SAN FRANCISCO (KRON) — A Union City woman is accused of secretly working with San Francisco drug dealers and using her position as a money services teller to wire money to bank accounts in Mexico.

Investigators became suspicious of Yessenia Margarita Barrientos-Lainez, 42, after Drug Enforcement Administration agents arrested a Tenderloin drug dealer on June 1. Investigators said they found text messages exchanged between the dealer and the teller discussing a conspiracy for laundering drug dealing profits into foreign bank accounts.

The money services business where Barrientos worked is located in the Tenderloin, a neighborhood plagued by rampant open-air drug markets and fatal drug overdoses.

San Francisco police are cracking down on Tenderloin drug dealers. During one recent arrest, officers seized nearly $2,000 in drug money on Eddy Street. (Image courtesy SFPD)

This week, the United States Attorney’s Office Northern District of California charged Barrientos with conspiring to launder drug proceeds by wiring large sums of money abroad.

Barrientos’ alleged co-conspirator is well known to DEA agents as a Bay Area drug trafficker.

On May 1, Barrientos sent the drug dealer a text message alerting him that her boss had left her workplace and he could drop off cash while the boss was gone.

The drug dealer then sent Barrientos a text message containing a photograph depicting three handwritten names and bank account numbers. The teller later sent him photographs showing receipts for thousands of dollars wired to each of the three names and account numbers, the criminal complaint states. Two of the bank accounts were located in Sinaloa, Mexico.

According to a federal criminal complaint, some customers who went to the business would ask specifically for Barrientos to handle their money. Barrientos was also seen meeting with mysterious men parked just outside the business who handed her bags of cash, investigators said.

On April 25, surveillance cameras at the money services business recorded Barrientos walking outside to retrieve a white plastic bag from a person waiting inside a parked car. Cameras then recorded her walking back inside, pulling large amounts of cash out of the white bag at her teller station, running the cash through a money counting machine, processing wire transfers with no customers present at her teller window, and using her own cellphone to take photographs of the money and receipts.

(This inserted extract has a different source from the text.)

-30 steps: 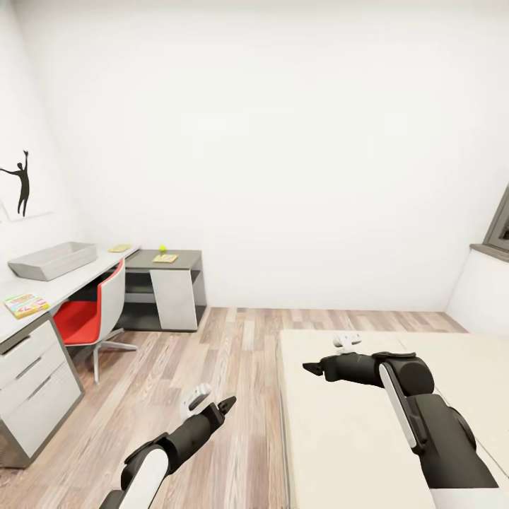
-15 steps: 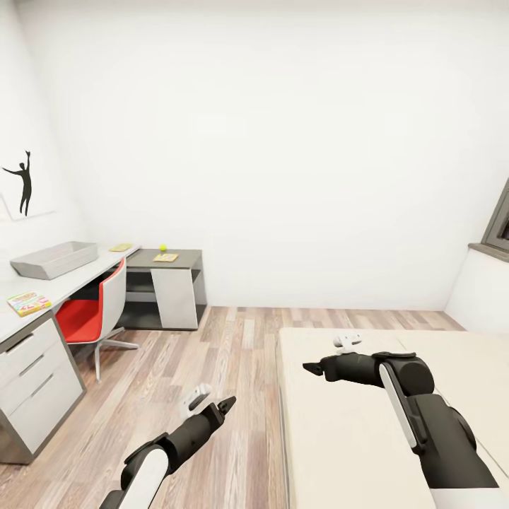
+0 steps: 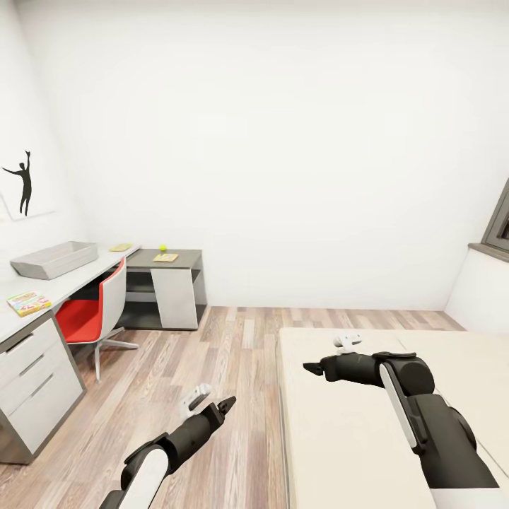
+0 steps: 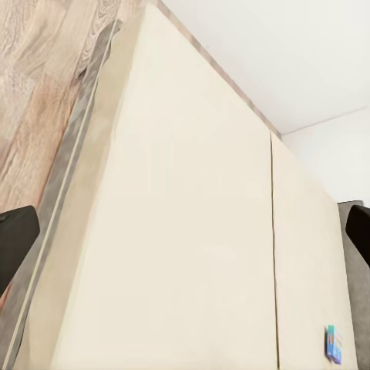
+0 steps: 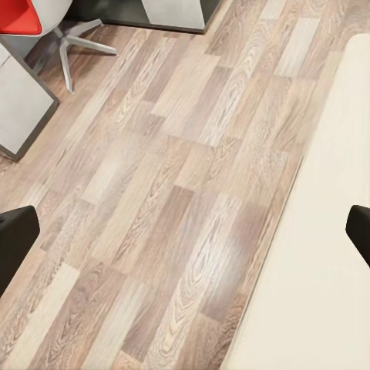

Barrientos charged an under-the-table fee to process secret wire transfers, according to the U.S. Attorney’s Office. She was fired from her job in mid-May.

Barrientos was arrested on October 26 and bailed out of jail the following day. She is scheduled to make her second court appearance Thursday. If convicted, she will face up to 20 years in prison, and pay half a million dollars in fines.

This case is part of an Organized Crime Drug Enforcement Task Forces investigation. OCDETF’s mission is to identify, disrupt, and dismantle California’s highest-level drug traffickers, money launderers, gangs, and transnational criminal organizations.